AIM OF THE TASK ::
Where does the word "light" appear in the entries below? Copy each line that holds it.

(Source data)
= = = = = = =

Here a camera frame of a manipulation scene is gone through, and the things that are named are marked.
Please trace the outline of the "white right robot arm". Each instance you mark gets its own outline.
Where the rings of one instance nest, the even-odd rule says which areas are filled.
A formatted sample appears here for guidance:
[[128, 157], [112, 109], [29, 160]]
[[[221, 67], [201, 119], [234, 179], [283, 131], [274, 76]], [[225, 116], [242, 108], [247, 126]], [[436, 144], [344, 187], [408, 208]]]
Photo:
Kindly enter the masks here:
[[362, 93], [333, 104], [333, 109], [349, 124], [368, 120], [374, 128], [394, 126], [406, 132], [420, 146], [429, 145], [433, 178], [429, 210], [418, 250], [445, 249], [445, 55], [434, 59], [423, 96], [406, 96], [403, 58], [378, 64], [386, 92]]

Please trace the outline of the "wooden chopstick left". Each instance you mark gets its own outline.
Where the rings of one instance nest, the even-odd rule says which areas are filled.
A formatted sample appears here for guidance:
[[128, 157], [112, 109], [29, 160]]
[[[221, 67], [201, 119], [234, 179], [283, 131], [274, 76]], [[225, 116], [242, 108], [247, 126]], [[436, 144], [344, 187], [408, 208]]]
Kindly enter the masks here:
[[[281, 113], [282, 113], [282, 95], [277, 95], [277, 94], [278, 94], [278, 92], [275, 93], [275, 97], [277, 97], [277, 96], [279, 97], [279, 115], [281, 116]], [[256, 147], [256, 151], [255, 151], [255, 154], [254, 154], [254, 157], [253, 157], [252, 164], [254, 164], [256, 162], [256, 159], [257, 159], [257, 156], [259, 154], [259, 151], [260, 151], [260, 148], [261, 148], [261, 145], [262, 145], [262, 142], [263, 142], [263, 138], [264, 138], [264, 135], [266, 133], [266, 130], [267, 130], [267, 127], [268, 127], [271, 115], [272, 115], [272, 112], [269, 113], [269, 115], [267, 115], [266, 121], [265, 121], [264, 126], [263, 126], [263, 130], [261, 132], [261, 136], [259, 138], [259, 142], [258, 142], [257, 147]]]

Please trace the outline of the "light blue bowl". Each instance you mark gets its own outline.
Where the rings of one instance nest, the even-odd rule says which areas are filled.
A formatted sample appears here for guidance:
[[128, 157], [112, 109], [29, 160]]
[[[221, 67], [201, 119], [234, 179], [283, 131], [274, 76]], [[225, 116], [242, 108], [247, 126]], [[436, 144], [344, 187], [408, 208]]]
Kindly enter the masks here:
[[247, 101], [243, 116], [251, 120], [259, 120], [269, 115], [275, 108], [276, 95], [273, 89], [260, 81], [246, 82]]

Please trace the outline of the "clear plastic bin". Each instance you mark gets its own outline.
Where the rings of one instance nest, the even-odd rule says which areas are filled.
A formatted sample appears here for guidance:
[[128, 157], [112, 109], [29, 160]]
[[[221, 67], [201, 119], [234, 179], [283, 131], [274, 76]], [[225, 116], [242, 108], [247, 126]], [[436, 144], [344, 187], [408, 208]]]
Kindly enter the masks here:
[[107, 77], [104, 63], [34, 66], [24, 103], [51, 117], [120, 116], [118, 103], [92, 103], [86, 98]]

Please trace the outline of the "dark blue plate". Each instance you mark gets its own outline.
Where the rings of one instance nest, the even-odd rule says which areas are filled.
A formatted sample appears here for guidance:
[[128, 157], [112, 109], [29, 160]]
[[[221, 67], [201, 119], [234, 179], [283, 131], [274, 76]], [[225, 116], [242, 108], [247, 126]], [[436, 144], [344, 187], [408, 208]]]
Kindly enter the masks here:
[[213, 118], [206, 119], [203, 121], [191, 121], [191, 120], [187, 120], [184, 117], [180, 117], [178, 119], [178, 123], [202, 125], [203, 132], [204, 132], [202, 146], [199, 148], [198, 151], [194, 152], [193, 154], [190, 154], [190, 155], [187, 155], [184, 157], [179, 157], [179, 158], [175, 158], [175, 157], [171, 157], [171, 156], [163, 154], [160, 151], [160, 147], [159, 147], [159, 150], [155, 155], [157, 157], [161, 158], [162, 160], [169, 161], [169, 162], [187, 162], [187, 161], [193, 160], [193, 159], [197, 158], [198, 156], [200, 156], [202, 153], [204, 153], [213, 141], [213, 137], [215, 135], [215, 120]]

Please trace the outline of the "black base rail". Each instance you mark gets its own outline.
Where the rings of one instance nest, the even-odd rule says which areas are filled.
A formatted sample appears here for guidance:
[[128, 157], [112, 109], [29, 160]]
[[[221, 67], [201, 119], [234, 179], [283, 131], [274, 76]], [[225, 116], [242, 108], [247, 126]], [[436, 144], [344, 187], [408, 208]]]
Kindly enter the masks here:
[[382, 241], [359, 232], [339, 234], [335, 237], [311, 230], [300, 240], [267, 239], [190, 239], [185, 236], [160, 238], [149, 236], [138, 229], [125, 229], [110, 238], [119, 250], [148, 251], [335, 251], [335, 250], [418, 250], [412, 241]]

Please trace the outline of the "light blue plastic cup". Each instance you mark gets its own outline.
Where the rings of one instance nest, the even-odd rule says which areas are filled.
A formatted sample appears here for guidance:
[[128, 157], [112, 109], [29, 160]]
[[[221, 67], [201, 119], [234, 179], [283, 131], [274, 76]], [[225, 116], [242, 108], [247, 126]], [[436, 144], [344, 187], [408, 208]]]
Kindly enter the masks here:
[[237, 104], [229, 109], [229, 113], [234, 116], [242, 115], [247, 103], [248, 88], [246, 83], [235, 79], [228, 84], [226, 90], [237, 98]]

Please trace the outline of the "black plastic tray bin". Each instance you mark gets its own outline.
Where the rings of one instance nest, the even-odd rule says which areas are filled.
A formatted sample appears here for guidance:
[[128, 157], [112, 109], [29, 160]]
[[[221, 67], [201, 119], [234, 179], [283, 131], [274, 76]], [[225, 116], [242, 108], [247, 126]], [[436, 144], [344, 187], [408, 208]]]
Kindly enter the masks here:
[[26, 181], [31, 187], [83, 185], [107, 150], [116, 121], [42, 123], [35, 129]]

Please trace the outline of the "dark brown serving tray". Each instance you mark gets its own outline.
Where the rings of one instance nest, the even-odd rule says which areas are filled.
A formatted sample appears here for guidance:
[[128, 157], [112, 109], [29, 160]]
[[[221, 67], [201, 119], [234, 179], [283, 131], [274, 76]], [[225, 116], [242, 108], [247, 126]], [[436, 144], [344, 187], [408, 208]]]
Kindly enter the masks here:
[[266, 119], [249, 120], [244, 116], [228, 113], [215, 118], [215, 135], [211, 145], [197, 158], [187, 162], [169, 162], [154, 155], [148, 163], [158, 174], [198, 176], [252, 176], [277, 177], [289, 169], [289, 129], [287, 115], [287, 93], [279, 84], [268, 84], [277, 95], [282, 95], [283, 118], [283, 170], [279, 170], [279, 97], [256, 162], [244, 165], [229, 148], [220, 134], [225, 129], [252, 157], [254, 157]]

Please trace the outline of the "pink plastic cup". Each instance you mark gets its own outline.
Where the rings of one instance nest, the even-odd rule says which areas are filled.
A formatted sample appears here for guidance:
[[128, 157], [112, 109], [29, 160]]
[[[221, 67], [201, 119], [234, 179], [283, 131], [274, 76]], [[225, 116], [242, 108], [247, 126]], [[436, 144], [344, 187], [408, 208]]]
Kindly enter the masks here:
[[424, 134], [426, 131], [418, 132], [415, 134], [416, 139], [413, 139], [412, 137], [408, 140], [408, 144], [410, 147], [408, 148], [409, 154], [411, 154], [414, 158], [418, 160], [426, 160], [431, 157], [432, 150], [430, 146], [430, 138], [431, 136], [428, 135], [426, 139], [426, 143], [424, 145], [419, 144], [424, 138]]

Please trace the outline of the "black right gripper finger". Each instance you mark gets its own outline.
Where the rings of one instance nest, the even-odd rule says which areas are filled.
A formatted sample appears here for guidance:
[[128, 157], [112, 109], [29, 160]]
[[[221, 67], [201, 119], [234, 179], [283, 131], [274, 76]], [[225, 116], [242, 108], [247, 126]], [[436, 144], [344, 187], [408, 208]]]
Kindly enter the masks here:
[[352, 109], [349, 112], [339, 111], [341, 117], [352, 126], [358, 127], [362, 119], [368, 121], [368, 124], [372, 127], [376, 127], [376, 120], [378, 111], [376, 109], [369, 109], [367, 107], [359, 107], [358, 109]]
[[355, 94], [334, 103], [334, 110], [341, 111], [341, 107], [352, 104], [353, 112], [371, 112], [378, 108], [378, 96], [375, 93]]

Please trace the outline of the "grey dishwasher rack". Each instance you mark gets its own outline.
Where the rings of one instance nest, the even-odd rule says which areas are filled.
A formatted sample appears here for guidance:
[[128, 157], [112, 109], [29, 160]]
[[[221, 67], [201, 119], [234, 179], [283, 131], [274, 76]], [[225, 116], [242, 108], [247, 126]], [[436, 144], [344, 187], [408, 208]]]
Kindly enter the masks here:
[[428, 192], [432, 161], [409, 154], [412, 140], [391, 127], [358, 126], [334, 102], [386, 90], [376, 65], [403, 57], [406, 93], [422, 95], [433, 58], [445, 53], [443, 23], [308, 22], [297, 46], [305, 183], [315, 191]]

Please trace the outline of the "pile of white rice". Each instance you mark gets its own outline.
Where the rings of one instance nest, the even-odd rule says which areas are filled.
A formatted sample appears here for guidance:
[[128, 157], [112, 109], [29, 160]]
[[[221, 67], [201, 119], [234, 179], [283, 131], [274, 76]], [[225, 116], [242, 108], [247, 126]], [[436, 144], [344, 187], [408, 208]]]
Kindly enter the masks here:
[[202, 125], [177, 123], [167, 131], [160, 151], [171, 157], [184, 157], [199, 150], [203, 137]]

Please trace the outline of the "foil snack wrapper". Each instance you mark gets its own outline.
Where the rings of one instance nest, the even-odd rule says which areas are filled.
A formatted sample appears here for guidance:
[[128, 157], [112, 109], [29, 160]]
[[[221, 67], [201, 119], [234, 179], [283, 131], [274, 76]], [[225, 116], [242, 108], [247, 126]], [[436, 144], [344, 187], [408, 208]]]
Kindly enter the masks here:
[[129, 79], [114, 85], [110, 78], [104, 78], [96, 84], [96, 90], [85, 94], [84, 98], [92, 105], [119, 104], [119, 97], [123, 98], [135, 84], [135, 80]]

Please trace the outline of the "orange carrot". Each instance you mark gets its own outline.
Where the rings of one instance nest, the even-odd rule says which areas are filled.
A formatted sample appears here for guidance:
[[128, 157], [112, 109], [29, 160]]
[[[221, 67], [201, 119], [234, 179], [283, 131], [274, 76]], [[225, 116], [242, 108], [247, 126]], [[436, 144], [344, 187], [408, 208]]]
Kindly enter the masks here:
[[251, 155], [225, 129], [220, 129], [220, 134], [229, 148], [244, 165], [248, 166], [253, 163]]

= = = = = = =

SOLVED PROBLEM ::
Please trace the outline of the "light blue bowl". Each instance you mark gets its own outline.
Please trace the outline of the "light blue plastic cup". Each instance you mark gets its own outline.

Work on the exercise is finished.